This project aims to demonstrate some data pre-processing techniques when we have a missing data problem. The techniques presented were used in real data.
High concentrations of certain harmful algae in rivers constitute a serious ecological problem with a strong impact not only on the life forms of rivers, but also on the water quality. Being able to monitor and carry out a Early prediction of harmful algae is essential to improve the quality of rivers.
In order to solve this prediction problem, several water samples were collected from different European rivers at different times during a period of approximately 1 year. For each water sample, different chemical properties were measured, as well as the frequency of occurrence of seven harmful algae.
Some other features of the water collection process were also stored, as the season of the year, the river size and river velocity. One of the main motivations behind this application lies in the fact that chemical monitoring is cheap and easily automated, while the biological analysis of the samples to identify the algae that are present in the water involves examination opic microscopy, requires trained labor and is therefore expensive is slow.
As such, obtaining models that are capable of predicting algae frequencies based on chemical properties would facilitate the creation of cheap and automated systems for monitoring of harmful algae.
Each observation contains information about 11 variables, three of these variables are nominal and describe the season of the year in which the water samples to be aggregated were collected, as well as the size and speed of the river in question. The remaining eight variables are values of different parameters measured in the water samples.

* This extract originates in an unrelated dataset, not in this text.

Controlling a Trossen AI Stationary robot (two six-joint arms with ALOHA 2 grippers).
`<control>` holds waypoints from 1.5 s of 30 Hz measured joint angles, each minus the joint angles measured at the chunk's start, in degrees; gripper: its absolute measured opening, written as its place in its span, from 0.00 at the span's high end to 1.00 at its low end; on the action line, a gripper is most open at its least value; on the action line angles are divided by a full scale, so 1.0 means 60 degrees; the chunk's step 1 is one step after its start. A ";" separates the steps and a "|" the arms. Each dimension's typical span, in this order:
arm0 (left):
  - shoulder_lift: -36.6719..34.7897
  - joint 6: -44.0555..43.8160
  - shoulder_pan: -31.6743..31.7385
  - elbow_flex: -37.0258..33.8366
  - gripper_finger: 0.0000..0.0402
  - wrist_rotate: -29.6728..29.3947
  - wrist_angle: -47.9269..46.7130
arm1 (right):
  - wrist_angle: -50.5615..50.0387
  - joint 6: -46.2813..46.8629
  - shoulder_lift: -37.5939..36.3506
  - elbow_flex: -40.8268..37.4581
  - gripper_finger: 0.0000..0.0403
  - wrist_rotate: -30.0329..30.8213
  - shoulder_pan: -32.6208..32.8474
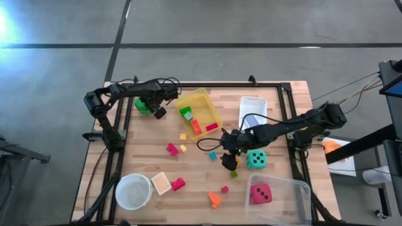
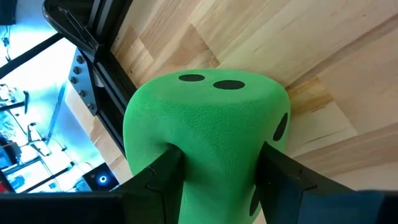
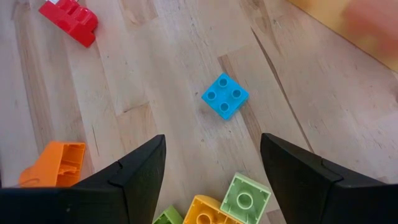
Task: Pick & Place Toys
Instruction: Put the green dice into the transparent bin
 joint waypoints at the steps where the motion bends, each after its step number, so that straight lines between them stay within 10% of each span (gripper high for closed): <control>1: -0.0007 -0.0001 -0.0019 -0.0006 0.61 -0.0018 -0.0044 | 0.0000 0.0000 0.0000 0.0000 0.37 0.0000 -0.0002; 45: -0.2820 -0.2306 -0.3606 -0.0015 0.99 0.1864 -0.0813 | 0.0000 0.0000 0.0000 0.0000 0.37 0.0000 -0.0001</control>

- Missing data deletion method
- Average value method
- Correlation and linear regression
- Nearest neighbors method
- Predictive Mean Matching Method
Let's talk about each method carefully.
As the name says, it's just the deletion of all missing data. It is the simplest method, but in some situations it may have some problems because the missing data can be of fundamental importance for future data analysis.
It is a method based on replacing the missing data with the mean, mode or median. The most important question is:
- If the distribution is approximately normal, where the observations are well grouped around the mean, the mean must be selected.
- For asymmetric distributions, with many outliers, the median and a more robust measure to be imputed.
- In case the variable is nominal, the mode is selected
This method is used by exploring the correlation between variables, and then using single or multiple linear regression with complete data to impute with the response variable as the variable with missing data.
It is verified for each observation with missing data which the nearest neighbor, and is measured with the distance as the following:
Then it can be used from the k closest neighbors to median of the variable with missing data or an average weighted by the exponential kernel function
Method that uses multiple linear regression, k nearest neighbors and the regression estimator to estimate missing data.